→ **Provided records**
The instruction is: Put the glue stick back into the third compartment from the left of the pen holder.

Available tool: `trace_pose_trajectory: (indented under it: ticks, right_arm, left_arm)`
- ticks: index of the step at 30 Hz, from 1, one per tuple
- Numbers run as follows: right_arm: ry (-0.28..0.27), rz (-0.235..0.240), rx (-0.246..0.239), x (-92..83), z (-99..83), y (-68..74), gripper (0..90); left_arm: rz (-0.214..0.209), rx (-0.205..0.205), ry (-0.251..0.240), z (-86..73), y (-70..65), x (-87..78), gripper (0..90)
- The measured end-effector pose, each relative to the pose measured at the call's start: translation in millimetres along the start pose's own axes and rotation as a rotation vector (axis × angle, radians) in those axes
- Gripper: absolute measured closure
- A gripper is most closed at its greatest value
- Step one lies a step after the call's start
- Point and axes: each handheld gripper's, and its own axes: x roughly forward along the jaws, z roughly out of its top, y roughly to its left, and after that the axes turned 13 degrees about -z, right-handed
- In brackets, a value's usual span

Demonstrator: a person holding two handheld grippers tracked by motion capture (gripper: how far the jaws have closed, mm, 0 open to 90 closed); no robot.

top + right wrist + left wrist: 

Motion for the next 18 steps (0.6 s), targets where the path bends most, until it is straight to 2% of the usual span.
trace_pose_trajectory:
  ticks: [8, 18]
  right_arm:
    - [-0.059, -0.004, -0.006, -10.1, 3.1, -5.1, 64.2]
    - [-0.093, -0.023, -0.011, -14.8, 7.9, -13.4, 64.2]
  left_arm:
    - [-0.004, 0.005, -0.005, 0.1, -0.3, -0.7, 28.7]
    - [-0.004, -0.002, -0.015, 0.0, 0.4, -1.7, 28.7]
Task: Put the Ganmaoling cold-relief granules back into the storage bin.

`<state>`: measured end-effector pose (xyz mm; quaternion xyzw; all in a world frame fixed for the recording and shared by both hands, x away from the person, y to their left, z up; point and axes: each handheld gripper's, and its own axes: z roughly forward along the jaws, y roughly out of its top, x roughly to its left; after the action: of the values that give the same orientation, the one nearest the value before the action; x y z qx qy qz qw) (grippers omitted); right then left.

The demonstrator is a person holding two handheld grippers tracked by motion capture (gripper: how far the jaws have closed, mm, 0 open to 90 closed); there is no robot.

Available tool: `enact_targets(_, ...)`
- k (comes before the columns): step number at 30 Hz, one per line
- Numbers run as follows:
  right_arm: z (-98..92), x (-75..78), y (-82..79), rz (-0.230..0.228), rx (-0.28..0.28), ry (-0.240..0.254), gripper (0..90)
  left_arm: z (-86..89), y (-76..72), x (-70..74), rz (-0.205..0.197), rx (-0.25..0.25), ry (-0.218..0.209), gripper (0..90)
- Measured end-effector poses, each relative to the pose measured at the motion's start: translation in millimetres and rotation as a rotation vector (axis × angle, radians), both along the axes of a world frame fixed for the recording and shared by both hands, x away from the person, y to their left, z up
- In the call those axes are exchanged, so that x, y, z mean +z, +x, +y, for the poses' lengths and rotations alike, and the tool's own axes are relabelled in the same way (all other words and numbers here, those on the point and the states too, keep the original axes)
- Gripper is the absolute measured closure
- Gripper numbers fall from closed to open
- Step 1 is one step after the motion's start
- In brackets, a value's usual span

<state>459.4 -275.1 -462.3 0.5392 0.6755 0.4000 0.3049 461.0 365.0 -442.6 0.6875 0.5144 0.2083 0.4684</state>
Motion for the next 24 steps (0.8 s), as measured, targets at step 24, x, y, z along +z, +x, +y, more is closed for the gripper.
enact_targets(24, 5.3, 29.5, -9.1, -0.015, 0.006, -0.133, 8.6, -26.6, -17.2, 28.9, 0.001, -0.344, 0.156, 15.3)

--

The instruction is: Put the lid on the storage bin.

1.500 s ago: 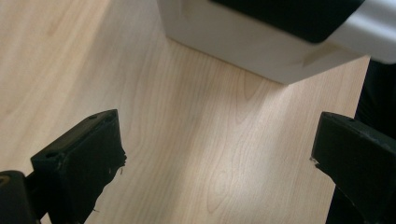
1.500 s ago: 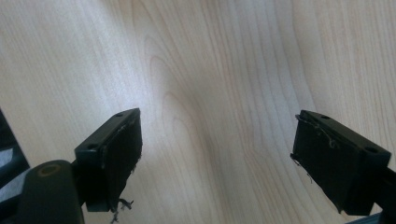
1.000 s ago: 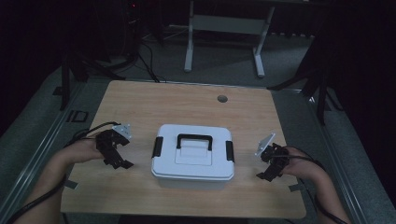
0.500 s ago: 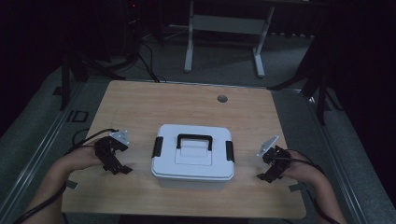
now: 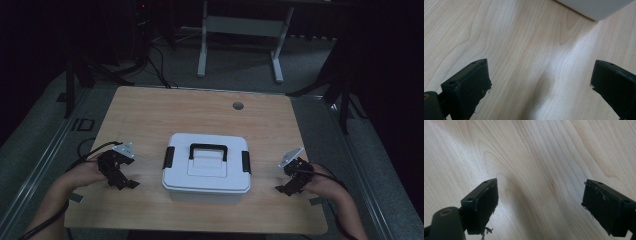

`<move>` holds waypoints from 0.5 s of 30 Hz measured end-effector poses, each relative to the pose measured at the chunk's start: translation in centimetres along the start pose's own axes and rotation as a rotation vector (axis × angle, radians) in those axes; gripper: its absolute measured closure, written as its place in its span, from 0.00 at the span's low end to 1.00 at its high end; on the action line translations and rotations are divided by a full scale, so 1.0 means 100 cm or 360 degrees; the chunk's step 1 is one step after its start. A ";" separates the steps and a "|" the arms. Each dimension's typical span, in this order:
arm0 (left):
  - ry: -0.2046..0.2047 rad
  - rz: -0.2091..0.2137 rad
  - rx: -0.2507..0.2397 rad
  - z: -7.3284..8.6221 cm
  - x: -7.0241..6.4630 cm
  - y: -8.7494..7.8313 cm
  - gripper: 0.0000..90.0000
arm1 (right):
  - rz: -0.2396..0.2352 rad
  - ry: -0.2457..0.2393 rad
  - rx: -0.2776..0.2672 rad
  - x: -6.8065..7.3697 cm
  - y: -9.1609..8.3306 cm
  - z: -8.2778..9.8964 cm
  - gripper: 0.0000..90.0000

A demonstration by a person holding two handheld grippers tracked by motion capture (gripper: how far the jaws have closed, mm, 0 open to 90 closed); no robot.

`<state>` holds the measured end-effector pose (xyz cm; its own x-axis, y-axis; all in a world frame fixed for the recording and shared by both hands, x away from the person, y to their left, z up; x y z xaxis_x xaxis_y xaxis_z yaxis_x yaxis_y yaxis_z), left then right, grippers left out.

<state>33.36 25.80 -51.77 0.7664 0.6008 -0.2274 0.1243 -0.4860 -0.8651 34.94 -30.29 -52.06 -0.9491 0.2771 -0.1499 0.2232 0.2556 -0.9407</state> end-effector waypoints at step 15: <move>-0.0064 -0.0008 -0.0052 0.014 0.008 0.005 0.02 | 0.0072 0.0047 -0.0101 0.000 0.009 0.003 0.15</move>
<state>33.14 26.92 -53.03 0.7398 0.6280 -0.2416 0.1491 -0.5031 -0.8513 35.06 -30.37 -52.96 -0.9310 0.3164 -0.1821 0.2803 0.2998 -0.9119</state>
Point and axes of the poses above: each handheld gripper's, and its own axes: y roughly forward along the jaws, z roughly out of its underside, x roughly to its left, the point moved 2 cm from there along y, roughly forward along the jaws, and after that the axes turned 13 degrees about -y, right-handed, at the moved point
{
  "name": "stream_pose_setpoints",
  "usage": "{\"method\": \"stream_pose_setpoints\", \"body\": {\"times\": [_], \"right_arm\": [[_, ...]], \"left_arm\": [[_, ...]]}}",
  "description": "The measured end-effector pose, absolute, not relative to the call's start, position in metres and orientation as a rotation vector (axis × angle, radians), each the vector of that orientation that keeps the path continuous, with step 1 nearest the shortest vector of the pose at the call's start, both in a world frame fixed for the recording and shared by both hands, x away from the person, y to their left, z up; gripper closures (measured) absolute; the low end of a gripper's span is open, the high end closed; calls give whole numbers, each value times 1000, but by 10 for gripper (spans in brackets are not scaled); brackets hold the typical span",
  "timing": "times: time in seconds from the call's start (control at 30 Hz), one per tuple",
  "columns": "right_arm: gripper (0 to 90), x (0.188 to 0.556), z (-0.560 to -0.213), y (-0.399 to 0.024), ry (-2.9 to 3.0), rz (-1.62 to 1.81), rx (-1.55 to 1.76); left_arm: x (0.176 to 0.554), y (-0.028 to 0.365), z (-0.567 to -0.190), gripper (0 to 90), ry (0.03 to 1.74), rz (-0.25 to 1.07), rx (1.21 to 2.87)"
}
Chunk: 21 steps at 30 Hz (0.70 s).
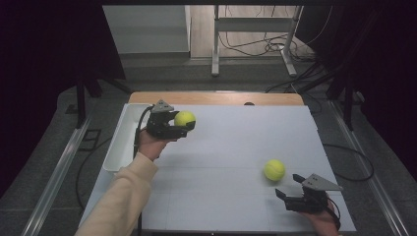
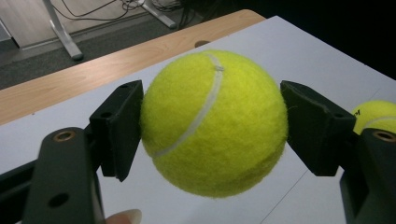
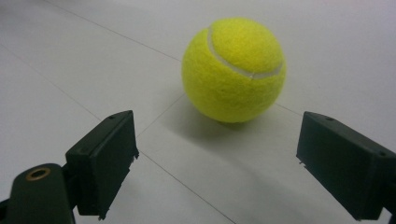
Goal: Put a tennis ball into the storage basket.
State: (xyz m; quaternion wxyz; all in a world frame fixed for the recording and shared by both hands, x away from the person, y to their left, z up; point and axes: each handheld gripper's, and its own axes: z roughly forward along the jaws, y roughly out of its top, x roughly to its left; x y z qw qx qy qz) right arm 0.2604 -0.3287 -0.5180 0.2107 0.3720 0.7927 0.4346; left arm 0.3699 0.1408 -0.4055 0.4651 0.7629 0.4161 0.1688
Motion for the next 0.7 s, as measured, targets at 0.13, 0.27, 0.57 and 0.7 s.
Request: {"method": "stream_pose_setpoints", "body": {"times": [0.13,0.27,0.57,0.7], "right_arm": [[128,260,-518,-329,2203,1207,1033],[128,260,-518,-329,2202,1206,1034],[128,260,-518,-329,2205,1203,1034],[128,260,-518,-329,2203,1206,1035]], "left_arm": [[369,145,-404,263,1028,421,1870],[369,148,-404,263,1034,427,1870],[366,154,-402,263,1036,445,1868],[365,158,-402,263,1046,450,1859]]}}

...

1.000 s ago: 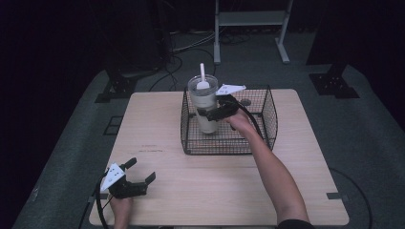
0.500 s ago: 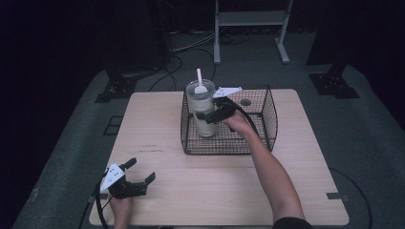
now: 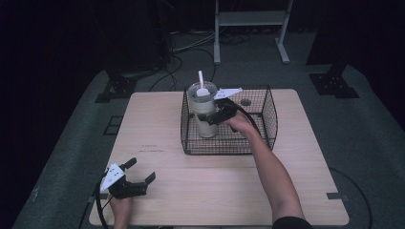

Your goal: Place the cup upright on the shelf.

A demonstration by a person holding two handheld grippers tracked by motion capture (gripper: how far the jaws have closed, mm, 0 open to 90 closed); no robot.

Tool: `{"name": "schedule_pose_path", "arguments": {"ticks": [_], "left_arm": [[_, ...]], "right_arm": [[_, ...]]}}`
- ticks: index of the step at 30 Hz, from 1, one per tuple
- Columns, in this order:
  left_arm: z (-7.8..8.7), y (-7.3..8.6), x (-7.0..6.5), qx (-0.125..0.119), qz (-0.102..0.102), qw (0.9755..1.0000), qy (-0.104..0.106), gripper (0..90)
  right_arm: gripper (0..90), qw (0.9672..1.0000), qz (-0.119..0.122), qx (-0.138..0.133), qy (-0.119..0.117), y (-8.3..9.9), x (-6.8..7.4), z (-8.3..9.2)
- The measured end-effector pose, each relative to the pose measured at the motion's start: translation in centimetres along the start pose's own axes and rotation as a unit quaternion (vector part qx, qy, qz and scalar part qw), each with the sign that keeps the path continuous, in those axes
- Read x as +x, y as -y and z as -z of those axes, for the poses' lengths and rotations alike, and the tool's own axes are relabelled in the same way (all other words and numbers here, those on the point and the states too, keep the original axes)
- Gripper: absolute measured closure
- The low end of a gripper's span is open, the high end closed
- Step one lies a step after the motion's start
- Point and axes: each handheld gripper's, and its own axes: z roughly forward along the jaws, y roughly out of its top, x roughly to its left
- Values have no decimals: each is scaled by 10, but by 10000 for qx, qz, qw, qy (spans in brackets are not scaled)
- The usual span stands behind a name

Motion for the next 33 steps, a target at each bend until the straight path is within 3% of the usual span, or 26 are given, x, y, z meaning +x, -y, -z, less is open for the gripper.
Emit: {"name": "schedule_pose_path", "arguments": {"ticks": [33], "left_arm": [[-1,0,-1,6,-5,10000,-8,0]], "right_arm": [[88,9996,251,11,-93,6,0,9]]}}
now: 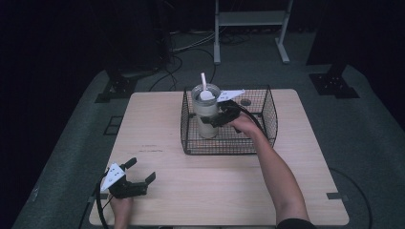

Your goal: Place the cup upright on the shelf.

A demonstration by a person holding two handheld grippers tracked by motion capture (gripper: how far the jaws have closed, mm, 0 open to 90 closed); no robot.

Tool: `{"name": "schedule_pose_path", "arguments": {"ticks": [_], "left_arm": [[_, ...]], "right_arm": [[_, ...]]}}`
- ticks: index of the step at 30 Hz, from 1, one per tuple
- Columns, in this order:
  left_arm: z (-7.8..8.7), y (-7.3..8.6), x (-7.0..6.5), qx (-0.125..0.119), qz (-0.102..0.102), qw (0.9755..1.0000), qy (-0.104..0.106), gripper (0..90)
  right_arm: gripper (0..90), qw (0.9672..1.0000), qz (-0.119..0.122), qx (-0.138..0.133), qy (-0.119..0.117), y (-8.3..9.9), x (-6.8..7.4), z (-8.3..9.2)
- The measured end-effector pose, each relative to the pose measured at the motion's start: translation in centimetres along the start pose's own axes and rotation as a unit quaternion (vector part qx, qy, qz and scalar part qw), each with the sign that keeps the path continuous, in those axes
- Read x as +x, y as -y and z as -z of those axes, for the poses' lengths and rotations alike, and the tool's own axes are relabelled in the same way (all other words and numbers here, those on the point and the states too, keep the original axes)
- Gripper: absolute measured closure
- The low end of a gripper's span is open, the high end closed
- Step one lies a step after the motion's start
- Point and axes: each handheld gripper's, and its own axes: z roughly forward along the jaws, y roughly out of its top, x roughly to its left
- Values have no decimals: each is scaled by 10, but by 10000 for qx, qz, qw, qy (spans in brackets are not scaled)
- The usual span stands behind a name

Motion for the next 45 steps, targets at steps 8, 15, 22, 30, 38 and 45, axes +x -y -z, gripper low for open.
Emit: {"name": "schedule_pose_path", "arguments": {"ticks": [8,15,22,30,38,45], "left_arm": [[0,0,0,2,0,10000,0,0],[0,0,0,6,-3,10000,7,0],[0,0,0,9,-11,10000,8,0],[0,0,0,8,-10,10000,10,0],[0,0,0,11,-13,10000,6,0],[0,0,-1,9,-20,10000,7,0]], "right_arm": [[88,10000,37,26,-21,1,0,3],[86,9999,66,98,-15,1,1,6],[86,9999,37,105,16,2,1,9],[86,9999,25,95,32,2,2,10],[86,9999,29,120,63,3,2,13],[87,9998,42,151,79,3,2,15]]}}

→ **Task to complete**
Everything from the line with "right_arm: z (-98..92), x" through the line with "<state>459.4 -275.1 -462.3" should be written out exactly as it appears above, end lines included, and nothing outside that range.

→ **Expected answer**
  right_arm: z (-98..92), x (-75..78), y (-82..79), rz (-0.230..0.228), rx (-0.28..0.28), ry (-0.240..0.254), gripper (0..90)
  left_arm: z (-86..89), y (-76..72), x (-70..74), rz (-0.205..0.197), rx (-0.25..0.25), ry (-0.218..0.209), gripper (0..90)
- Measured end-effector poses, each relative to the pose measured at the motion's start: translation in millimetres and rotation as a rotation vector (axis × angle, radians), both along the axes of a world frame fixed for the recording and shared by both hands, x away from the person, y to their left, z up
- In the call those axes are exchanged, so that x, y, z mean +z, +x, +y, for the poses' lengths and rotations alike, and the tool's own axes are relabelled in the same way (all other words and numbers here, those on the point and the states too, keep the original axes)
- Gripper is the absolute measured closure
- Gripper numbers fall from closed to open
- Step 1 is one step after the motion's start
- In brackets, a value's usual span

<state>459.4 -275.1 -462.3 0.5392 0.6755 0.4000 0.3049 461.0 365.0 -442.6 0.6875 0.5144 0.2083 0.4684</state>

The exercise is complete as it stands.